Antes de começar a gravar os filmes em que faria papel dele mesmo, nos tempos da Jovem Guarda, Roberto Carlos chamou o diretor Roberto Farias e passou-lhe uma instrução:
— Eu não posso amar, eu não posso sofrer, eu não posso beijar.
Li isso na alentada biografia do Rei escrita por Paulo Cesar de Araújo, e gostei muito. Mostra a preocupação de Roberto com o que as fãs sentiam por ele. Afinal, em suas músicas Roberto ama, sofre e beija, é isso que ele mais faz. Por que, então, nos filmes não podia aparecer amando, sofrendo e beijando?

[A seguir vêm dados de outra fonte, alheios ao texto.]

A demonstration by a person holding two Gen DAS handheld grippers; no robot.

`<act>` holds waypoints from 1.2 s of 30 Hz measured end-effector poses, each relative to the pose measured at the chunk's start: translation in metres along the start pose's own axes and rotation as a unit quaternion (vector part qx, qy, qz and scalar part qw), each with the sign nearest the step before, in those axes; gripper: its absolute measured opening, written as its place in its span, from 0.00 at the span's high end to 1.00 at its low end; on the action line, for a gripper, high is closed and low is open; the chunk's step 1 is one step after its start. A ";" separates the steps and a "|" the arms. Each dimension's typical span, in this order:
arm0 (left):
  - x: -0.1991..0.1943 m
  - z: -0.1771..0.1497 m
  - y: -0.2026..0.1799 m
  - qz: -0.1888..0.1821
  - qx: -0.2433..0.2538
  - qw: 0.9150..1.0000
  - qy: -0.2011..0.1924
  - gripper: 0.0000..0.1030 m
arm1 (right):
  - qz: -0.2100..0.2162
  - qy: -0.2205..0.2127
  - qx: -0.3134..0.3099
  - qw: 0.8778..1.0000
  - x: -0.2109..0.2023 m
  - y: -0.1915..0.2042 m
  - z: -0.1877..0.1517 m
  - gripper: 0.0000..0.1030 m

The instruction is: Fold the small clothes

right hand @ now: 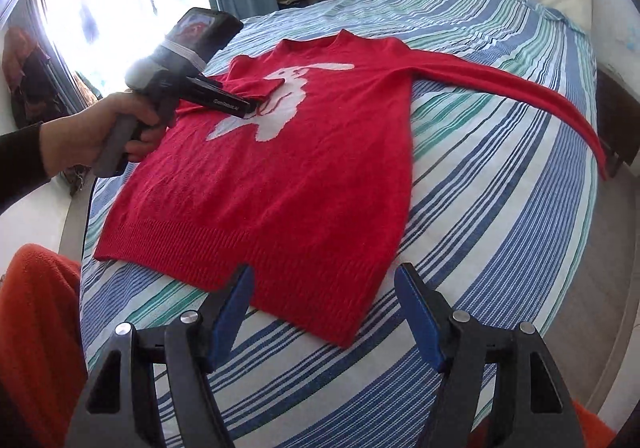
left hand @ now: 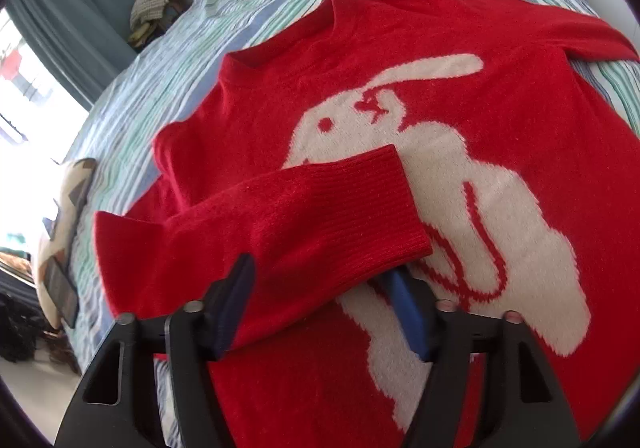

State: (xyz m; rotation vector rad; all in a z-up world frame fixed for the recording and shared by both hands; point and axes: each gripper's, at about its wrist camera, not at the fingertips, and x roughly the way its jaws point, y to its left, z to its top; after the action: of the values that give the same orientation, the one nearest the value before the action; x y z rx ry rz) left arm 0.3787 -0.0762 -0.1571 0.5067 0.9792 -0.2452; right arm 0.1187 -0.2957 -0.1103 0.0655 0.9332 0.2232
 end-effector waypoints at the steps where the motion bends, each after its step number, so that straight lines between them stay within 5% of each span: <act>1: 0.002 0.000 0.005 -0.005 -0.023 1.000 -0.002 0.98 | 0.000 0.001 0.000 1.000 0.001 -0.001 0.000 0.30; 5: -0.026 -0.016 0.054 0.008 -0.155 0.987 -0.049 0.98 | -0.001 -0.003 -0.004 1.000 0.002 0.001 0.005 0.30; 7: -0.044 -0.039 0.101 0.013 -0.240 0.969 -0.062 0.98 | 0.000 -0.008 -0.008 1.000 0.001 0.002 0.009 0.30; 9: -0.061 -0.077 0.158 0.030 -0.333 0.940 -0.066 0.98 | 0.001 -0.008 -0.011 1.000 0.002 0.003 0.010 0.30; 13: -0.062 -0.192 0.265 0.082 -0.510 0.856 -0.032 0.98 | 0.004 -0.001 -0.016 1.000 0.008 0.007 0.009 0.30; 15: -0.046 -0.257 0.303 0.092 -0.596 0.798 0.001 0.98 | 0.003 0.002 -0.022 1.000 0.009 0.010 0.007 0.30; 17: -0.026 -0.309 0.326 0.062 -0.669 0.740 0.021 0.98 | 0.000 0.005 -0.026 1.000 0.013 0.012 0.007 0.30; 18: -0.017 -0.323 0.330 0.043 -0.691 0.721 0.023 0.98 | -0.002 0.006 -0.027 1.000 0.015 0.013 0.006 0.30; 19: -0.011 -0.330 0.331 0.026 -0.701 0.713 0.022 0.98 | -0.003 0.008 -0.029 1.000 0.017 0.013 0.006 0.30; 23: -0.007 -0.325 0.324 0.015 -0.689 0.725 0.004 0.98 | -0.010 0.018 -0.030 0.999 0.026 0.015 0.007 0.30; 27: 0.003 -0.340 0.330 -0.033 -0.710 0.703 -0.024 0.97 | -0.013 0.022 -0.032 0.999 0.030 0.016 0.007 0.30; 30: 0.009 -0.347 0.336 -0.041 -0.716 0.697 -0.029 0.96 | -0.013 0.025 -0.034 0.999 0.033 0.015 0.007 0.30; 32: 0.010 -0.348 0.336 -0.030 -0.712 0.702 -0.022 0.96 | -0.013 0.026 -0.036 0.999 0.034 0.016 0.007 0.30; 36: 0.012 -0.340 0.335 0.007 -0.689 0.724 -0.003 0.97 | -0.013 0.027 -0.034 0.999 0.035 0.016 0.008 0.30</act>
State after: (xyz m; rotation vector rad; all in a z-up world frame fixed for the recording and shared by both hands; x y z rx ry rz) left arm 0.2776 0.3861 -0.2217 -0.8768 0.8898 0.5200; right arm 0.1426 -0.2726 -0.1311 -0.0167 0.9781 0.2328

Eis a inteligência do Rei: ele sabia que, quando as moças ouviam-no cantar amores, sofrências e beijos, elas imaginavam que Roberto as amava, as beijava e por elas sofria. Portanto, se o vissem em um filme fazendo essas coisas com outra mulher, aquele sonho se esfumaria. Seria, de certa forma, uma traição. Roberto tinha tanto cuidado com isso que levou meses para tornar público o relacionamento com Nice, sua primeira mulher.
Aí está algo demasiado humano: a necessidade de ver para crer. Você sabe de algo, mas, enquanto não testemunhar com seus próprios olhos, custará a crer, sobretudo se for algo em que você não quer acreditar.
Esse é o princípio que rege a política brasileira dos últimos anos e é o tablado em que se equilibram as fake news. Não importa a realidade, as pessoas acreditam no que querem acreditar. A verdade é torcida e retorcida até que se adapte à vontade do consumidor.
Não faz muito tempo, os petistas eram criticados por jamais se renderem às evidências das ilegalidades cometidas por Lula. Era óbvio que ele aceitara favores de empreiteiros, era óbvio que ele sabia da corrupção em seu governo, mas nem toda a obviedade podia superar a paixão por um presidente ex-retirante e ex-operário que fascinava o mundo ao falar a chamada "linguagem do povo".
Hoje, os mesmos que criticavam os petistas não aceitam a verdade evidente de que Bolsonaro pretendia, sim, intervir em investigações da Polícia Federal. A troca de mensagens entre ele e Moro prova, o pronunciamento do próprio de Bolsonaro prova, mas os bolsonaristas juram que não, que é tudo perseguição da imprensa e dos comunistas.
É preciso que vejam para que acreditem? Ou será que nem vendo provas materiais acreditarão? Adianta mostrar a verdade a quem não a aceita por não gostar dela? Aposto que não: não adianta. Para bolsonaristas e lulistas, Bolsonaro e Lula estão acima dos fatos. Seus fãs fanáticos juram que, contra toda a lógica, eles não amam, não sofrem e não beijam. Porque, afinal, o desejo é maior do que a razão.